▶ **Task directions**:
Your answer should be one number: how many lines below hold the word "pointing".

▶ **Source material**:

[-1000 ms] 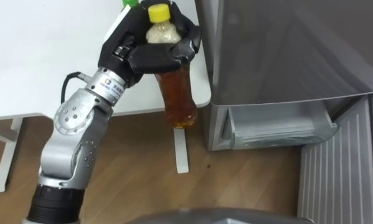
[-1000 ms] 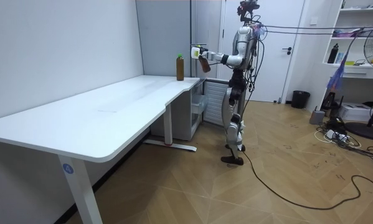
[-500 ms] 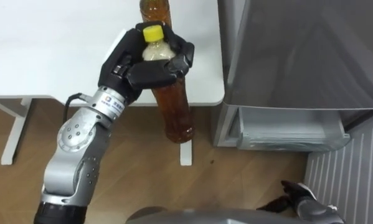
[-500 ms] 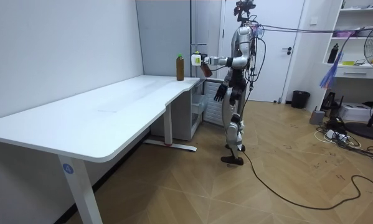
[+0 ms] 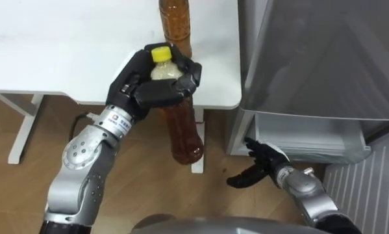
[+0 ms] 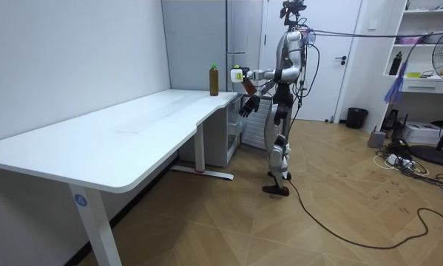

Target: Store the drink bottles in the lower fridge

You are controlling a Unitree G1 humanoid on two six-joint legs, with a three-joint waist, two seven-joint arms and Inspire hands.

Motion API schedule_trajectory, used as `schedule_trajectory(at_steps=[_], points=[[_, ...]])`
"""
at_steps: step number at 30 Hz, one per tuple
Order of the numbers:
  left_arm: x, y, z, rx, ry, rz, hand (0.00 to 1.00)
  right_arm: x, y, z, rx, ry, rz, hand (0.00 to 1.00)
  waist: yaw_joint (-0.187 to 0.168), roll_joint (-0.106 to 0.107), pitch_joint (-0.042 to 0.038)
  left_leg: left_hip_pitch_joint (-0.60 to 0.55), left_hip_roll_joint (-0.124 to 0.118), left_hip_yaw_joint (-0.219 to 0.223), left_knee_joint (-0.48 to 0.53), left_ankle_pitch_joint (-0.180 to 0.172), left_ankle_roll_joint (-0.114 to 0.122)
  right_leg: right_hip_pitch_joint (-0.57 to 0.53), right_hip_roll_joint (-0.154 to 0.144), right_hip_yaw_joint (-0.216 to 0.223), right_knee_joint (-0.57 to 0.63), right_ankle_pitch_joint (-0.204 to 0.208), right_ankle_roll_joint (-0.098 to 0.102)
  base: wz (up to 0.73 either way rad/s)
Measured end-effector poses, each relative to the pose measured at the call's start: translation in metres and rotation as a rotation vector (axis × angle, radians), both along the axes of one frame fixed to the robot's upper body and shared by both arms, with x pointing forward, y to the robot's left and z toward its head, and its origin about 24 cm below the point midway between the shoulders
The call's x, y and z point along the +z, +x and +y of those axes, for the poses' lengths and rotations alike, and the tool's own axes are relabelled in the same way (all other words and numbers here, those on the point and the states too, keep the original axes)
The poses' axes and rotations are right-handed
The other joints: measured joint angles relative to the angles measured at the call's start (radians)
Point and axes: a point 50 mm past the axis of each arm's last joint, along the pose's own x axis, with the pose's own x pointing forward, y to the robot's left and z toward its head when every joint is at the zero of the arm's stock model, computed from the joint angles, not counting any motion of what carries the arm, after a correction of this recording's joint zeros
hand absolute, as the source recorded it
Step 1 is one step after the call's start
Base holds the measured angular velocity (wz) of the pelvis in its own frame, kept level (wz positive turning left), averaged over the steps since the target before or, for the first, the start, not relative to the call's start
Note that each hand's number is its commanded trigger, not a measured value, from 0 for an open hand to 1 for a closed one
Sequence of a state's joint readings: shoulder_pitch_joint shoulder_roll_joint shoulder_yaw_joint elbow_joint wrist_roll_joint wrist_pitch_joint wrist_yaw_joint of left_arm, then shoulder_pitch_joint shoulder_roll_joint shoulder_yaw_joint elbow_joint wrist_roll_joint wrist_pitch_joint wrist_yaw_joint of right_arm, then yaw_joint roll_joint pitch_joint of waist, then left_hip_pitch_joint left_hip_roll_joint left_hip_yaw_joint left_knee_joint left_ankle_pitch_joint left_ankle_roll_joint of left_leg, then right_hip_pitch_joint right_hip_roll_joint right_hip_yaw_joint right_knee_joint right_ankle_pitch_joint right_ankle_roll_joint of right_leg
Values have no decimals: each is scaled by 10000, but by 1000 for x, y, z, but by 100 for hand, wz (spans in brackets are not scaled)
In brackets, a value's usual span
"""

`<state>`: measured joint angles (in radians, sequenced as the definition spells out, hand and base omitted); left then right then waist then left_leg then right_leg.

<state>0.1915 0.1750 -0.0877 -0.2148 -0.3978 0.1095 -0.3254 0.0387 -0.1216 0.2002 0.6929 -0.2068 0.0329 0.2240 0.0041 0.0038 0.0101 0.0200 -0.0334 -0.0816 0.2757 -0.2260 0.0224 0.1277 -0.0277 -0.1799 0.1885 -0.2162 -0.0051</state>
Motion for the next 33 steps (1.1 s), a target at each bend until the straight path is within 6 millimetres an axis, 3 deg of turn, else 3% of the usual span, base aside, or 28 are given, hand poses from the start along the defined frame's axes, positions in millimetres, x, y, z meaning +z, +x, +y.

▶ **Output of the exercise**:
2